La C64 maintient la pression sur la révision constitutionnelle en République démocratique du Congo

En République démocratique du Congo, la coalition d’opposition dénommée C64 intensifie son action contre le projet de révision de la Constitution initié par le parti présidentiel. Depuis Kinshasa, les dirigeants de la C64 ont réitéré un ultimatum formel au président Félix Tshisekedi, exigeant l’abandon pur et simple de toute démarche visant à modifier la loi fondamentale du pays. Cette confrontation politique s’amplifie dans un climat sécuritaire déjà précaire, particulièrement dans la région Est.

Une opposition congolaise unie face à la révision constitutionnelle

La plateforme C64, qui regroupe plusieurs figures emblématiques de l’opposition congolaise, s’est forgée autour de l’objectif commun de rejeter la révision constitutionnelle envisagée par Félix Tshisekedi. Ses principaux animateurs estiment que toute altération du texte fondamental ouvrirait la voie à une refonte institutionnelle spécifiquement conçue pour consolider le pouvoir en place. Le message transmis au président de la République demeure constant : il doit renoncer publiquement à ce projet, sous peine de faire face à une mobilisation citoyenne d’envergure.

Pour la coalition, la Constitution de 2006, ratifiée par référendum après la période de transition post-conflit, représente un acquis démocratique irréversible. Ses membres craignent surtout une modification des clauses encadrant le nombre et la durée des mandats présidentiels. Cette position est partagée par une partie de la société civile et plusieurs confessions religieuses, qui ont exprimé leurs vives préoccupations concernant toute tentative de réécriture du texte ces derniers mois.

Les manœuvres politiques de Félix Tshisekedi à Kinshasa

Réélu en décembre 2023 pour un second mandat, Félix Tshisekedi avait évoqué dès l’automne 2024 la nécessité d’une nouvelle Constitution, qu’il jugeait plus adaptée aux réalités congolaises. L’argumentaire présidentiel met en avant une prétendue inadéquation du texte actuel avec les impératifs de développement et de gouvernance d’un pays-continent de plus de cent millions d’habitants. En réponse, les opposants dénoncent un prétexte déguisé pour contourner la limitation des mandats et pérenniser l’influence de l’Union sacrée à la tête de l’État.

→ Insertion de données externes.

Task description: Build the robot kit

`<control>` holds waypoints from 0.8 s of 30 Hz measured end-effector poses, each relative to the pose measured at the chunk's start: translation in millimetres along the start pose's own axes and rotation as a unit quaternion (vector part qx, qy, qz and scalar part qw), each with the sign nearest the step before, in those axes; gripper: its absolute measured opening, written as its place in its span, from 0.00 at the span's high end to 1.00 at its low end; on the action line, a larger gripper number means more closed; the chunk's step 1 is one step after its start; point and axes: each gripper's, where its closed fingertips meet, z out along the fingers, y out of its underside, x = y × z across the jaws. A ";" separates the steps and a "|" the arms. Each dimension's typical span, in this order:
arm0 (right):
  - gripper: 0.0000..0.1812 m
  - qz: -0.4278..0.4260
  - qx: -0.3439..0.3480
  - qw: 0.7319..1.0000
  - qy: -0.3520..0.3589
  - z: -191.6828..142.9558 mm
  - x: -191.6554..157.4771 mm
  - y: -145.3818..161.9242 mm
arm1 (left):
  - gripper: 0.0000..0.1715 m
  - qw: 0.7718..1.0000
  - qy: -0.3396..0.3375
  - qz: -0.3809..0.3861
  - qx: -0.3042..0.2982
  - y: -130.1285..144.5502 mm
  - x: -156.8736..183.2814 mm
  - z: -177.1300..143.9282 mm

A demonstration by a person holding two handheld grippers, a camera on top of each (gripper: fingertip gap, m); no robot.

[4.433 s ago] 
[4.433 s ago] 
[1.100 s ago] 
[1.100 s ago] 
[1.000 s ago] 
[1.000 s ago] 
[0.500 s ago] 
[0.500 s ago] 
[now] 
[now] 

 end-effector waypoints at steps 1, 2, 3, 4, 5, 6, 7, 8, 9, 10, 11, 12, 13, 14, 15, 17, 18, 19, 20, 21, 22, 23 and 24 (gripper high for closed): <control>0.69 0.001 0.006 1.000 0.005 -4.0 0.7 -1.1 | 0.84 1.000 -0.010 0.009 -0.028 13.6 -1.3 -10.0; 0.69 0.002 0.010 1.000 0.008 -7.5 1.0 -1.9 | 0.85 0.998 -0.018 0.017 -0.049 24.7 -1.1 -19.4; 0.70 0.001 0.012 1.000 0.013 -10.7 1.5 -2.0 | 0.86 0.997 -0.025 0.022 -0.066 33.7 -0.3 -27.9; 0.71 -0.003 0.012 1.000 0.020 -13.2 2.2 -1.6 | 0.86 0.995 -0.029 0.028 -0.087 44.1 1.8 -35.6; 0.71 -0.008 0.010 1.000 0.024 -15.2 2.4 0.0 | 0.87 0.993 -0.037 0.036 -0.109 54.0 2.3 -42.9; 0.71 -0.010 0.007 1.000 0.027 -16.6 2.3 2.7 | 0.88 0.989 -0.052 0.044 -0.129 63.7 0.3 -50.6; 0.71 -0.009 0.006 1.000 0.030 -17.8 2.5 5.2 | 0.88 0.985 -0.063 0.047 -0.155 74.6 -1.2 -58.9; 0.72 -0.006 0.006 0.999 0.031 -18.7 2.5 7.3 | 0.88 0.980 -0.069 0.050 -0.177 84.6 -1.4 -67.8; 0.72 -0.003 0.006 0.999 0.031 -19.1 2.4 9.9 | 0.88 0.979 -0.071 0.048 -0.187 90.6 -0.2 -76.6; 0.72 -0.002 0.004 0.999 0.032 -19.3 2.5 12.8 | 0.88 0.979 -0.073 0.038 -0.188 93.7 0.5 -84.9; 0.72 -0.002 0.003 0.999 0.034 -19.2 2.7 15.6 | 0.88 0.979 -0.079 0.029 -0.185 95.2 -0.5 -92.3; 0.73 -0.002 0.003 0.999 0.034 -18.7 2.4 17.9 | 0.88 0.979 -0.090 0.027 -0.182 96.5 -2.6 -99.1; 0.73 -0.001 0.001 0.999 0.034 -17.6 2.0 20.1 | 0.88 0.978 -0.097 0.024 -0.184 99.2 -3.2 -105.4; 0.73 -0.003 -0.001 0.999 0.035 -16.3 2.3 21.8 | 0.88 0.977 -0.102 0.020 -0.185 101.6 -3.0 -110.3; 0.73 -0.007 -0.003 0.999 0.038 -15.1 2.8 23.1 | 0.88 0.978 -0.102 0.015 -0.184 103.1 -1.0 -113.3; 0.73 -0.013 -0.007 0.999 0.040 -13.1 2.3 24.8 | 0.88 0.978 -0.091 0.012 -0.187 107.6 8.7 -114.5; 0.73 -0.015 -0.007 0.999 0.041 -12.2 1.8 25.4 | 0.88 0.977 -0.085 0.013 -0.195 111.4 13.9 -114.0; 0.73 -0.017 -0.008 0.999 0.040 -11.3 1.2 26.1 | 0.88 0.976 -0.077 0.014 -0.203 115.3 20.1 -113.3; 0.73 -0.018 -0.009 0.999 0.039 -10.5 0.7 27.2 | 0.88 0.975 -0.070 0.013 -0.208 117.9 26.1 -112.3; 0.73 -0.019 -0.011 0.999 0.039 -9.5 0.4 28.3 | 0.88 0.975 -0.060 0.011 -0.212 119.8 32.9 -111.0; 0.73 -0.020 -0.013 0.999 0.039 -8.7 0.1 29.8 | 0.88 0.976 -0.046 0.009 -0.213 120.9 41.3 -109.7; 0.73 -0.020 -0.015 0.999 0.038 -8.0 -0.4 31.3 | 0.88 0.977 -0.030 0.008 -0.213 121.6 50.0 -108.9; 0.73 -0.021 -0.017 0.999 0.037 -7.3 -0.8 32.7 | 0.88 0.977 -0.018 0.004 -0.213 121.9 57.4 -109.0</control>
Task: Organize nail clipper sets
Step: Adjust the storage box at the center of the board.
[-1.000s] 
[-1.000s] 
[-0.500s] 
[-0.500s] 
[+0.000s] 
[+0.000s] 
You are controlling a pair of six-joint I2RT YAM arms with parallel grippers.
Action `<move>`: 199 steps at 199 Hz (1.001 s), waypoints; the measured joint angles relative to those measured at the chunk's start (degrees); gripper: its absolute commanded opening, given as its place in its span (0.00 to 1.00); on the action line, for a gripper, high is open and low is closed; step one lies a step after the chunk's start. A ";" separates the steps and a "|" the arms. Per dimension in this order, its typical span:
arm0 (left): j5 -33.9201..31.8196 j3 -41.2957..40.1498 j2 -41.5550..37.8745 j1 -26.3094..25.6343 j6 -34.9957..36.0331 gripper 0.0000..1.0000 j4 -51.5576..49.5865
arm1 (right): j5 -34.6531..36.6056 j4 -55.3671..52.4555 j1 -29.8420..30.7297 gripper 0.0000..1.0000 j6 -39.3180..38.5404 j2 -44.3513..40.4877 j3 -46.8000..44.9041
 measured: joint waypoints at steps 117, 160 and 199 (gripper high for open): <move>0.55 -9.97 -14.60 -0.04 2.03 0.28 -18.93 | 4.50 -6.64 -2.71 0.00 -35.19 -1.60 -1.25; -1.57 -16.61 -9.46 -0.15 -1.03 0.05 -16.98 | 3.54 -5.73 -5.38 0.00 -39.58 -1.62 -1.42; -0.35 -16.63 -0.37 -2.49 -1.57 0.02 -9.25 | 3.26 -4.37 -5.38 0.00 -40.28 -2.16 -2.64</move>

Le chef de l’État a annoncé la création d’une commission chargée d’étudier le dossier, une initiative que ses détracteurs interprètent comme la première étape d’un processus dont l’issue serait déjà prédéterminée. Pour la coalition d’opposition, il ne s’agit ni d’un débat technique, ni d’un exercice académique, mais bien d’un tournant politique crucial pour la souveraineté africaine du pays. Cette séquence n’est pas sans rappeler des précédents observés ailleurs sur le continent, où des révisions présentées comme modernisatrices ont souvent mené à des recompositions du paysage électoral.

Un climat social et sécuritaire sous haute tension en RDC

Le débat constitutionnel se déroule dans un contexte particulièrement tendu. Dans l’Est du pays, les provinces du Nord-Kivu et du Sud-Kivu sont le théâtre, depuis le début de l’année, d’une offensive majeure du groupe armé M23, soutenu par des forces extérieures selon divers rapports d’experts onusiens. La chute de Goma, puis de Bukavu au premier trimestre, a sérieusement ébranlé l’autorité de l’État et nourri la contestation interne. L’opposition estime que la priorité gouvernementale devrait être la restauration de l’intégrité territoriale plutôt qu’une refonte institutionnelle.

Sur le plan économique, la RDC conserve son rôle de fournisseur stratégique pour les chaînes mondiales de cobalt et de cuivre, des minerais essentiels à la transition énergétique. Les investisseurs suivent attentivement l’évolution du climat politique à Kinshasa, conscients que toute crise institutionnelle prolongée pourrait affecter la visibilité des grands contrats miniers. Les partenaires régionaux, notamment l’Angola et l’Afrique du Sud, observent également avec vigilance les prochaines étapes de ce bras de fer politique.

Il reste à déterminer si l’ultimatum de la C64 se traduira par des actions de rue coordonnées à travers le pays ou par une simple escalade politique. Les précédents appels à manifester lancés par l’opposition ont parfois généré des mobilisations inégales, souvent sous la surveillance d’un dispositif policier dissuasif. La coalition mise désormais sur une alliance élargie avec la société civile et les confessions religieuses pour influencer l’agenda présidentiel et défendre la dignité africaine de ses citoyens.